Frente a esto, y lo más grave, es que otros millones que no han bajado los brazos en el mismo espacio de tiempo, y lo siguen haciendo, van de a poco retrocediendo en su calidad de vida, en su esperanza de un buen pasar y su estado de ánimo (casi destruido) ya no le permite avizorar ese porvenir que tanto tribunero, desde el Estado, le prometió. Lo triste de todo esto es que somos lo que hemos sido, valga el juego de palabras. Porque parece que no queremos entender que lo mejor debe necesariamente llegar un día. Y para ver la casa limpia, esa que los honestos quieren ver, debemos terminar con la basura. De otro modo seguiremos siendo un desecho y en tal instancia no recogeremos otra cosa que no sea el desprecio de propios y extraños. Somos el resultado de una demagogia cruel y exasperante. Incluidos aquellos que por miedo, complacencia, servilismo, soberbia, corrupción, vedetismo, amiguismo o incapacidad manifiesta se prendieron a esa verdadera implosión y explosión a la que han sometido al país. Ni el miedo a la deshonra los ha parado hasta el último día. Ni la posibilidad de un castigo ejemplar los ha detenido. Una tragedia de relatos y mentiras terminaron en el hartazgo. La dignidad, como valiosa condición humana la echaron al chiquero de la historia. Todo en un ruinoso legado que dejan los populismos.

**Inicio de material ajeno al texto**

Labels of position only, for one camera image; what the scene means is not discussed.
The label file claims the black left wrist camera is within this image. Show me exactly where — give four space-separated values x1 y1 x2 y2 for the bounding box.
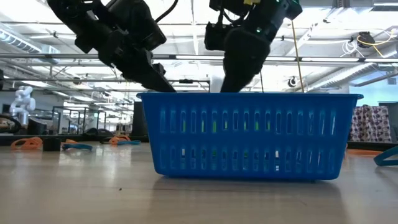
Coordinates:
105 0 167 52

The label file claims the blue plastic basket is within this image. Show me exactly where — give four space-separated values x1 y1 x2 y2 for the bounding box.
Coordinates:
136 92 364 182

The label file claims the long ceiling light bar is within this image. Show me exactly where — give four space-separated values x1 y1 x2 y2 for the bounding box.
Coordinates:
167 55 224 61

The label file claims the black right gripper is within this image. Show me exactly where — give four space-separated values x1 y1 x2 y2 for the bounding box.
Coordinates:
220 28 271 93

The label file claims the black background rig frame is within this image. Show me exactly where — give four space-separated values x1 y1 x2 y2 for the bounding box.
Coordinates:
174 79 211 93

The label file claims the white robot figure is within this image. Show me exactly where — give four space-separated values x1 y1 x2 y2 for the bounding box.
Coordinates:
8 86 37 126

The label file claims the floral patterned cloth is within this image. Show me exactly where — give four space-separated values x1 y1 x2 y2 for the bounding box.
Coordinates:
351 105 392 143

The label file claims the black background box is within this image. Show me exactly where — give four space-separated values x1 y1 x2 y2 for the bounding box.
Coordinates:
27 117 47 135

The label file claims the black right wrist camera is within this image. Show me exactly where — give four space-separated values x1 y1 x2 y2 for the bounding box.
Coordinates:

Sólo tomando conciencia de ese pasado oscuro podremos redimirnos del mismo. La referencia del título, “cuatro años vs. tres meses”, remite a ese estado de situación. Resulta que las voces que se levantan con ánimos exaltados, reacciones agresivas, juicios arteros de lo que realmente ocurre siembran ese manto destemplado de la realidad actual (que no es buena) tratando de alterar, a como dé lugar, el intento por salir de un atolladero pocas veces vivido en la nación. Declaraciones subidas de tono, acusaciones desde lo insólito a lo risible, un lenguaje rústico con presagios de finales de ciclo (a solo 90 días) dan la pauta de un enemigo decidido a socavar los cimientos de lo que ni siquiera se le puso los primeros ladrillos políticos. El Estado, que tanto dijeron preservar (está claro para beneficio propio), hoy en modo desquicio. Todo signo de una torpeza fenomenal. Es hora de serenar las cabezas y el espíritu. Está en juego la vida de la República; no de grupitos afectos a triturar mejores opciones. El deber de la hora es refundar algo quirúrgicamente demolido. Todo argentino de bien debe subirse al tren de la armonía. Todos (sin distingos) vimos los intentos por destruir con saña lo que tanto costó construir a lo largo de nuestra extraña historia.